## EXERCISE GOAL
Take the line containing "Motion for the" and every line after it to the end of the data, and write them out exactly as they appear.

## PROVIDED MATERIAL
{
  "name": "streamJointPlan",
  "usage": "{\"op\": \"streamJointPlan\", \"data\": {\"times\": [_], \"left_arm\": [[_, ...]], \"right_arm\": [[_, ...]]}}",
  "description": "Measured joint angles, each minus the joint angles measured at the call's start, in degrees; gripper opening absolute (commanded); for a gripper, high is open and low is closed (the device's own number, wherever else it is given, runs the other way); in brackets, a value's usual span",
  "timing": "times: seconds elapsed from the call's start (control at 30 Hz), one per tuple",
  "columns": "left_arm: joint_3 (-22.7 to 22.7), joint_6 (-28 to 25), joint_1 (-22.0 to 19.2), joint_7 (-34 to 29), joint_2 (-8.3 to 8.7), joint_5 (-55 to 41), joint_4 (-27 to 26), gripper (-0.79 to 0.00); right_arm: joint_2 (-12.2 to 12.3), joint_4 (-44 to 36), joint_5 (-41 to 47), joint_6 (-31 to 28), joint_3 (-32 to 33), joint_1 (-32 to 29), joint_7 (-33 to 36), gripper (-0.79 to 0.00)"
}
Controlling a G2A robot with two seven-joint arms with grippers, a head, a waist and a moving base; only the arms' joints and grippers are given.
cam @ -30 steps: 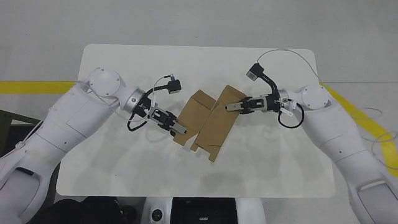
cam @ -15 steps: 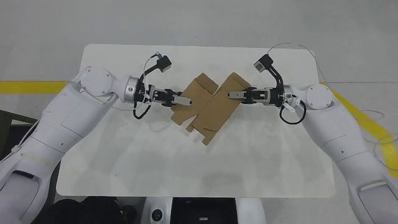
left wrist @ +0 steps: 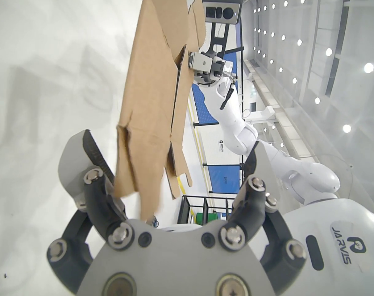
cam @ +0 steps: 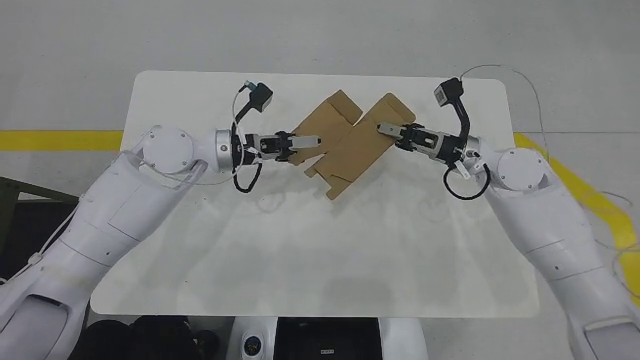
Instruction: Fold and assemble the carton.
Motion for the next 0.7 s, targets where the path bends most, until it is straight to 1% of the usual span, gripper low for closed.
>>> {"op": "streamJointPlan", "data": {"times": [0.27,0.43,0.7], "left_arm": [[-2.84,1.13,2.48,3.07,-0.05,-0.41,-0.64,0.0],[-3.52,1.81,3.57,4.06,-0.56,-1.75,-1.42,0.0],[-4.73,2.24,4.37,2.78,-1.34,-3.97,-2.66,0.0]], "right_arm": [[0.89,-4.59,-2.62,1.27,3.91,-4.21,-2.52,-0.785],[1.02,-6.49,-3.88,1.75,5.22,-6.06,-4.34,-0.785],[1.16,-7.88,-7.54,3.09,6.88,-8.45,-7.52,-0.785]]}}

## RESULT BELOW
Motion for the next 0.7 s, targets where the path bends most, until it is straight to 1% of the usual span, gripper low for closed.
>>> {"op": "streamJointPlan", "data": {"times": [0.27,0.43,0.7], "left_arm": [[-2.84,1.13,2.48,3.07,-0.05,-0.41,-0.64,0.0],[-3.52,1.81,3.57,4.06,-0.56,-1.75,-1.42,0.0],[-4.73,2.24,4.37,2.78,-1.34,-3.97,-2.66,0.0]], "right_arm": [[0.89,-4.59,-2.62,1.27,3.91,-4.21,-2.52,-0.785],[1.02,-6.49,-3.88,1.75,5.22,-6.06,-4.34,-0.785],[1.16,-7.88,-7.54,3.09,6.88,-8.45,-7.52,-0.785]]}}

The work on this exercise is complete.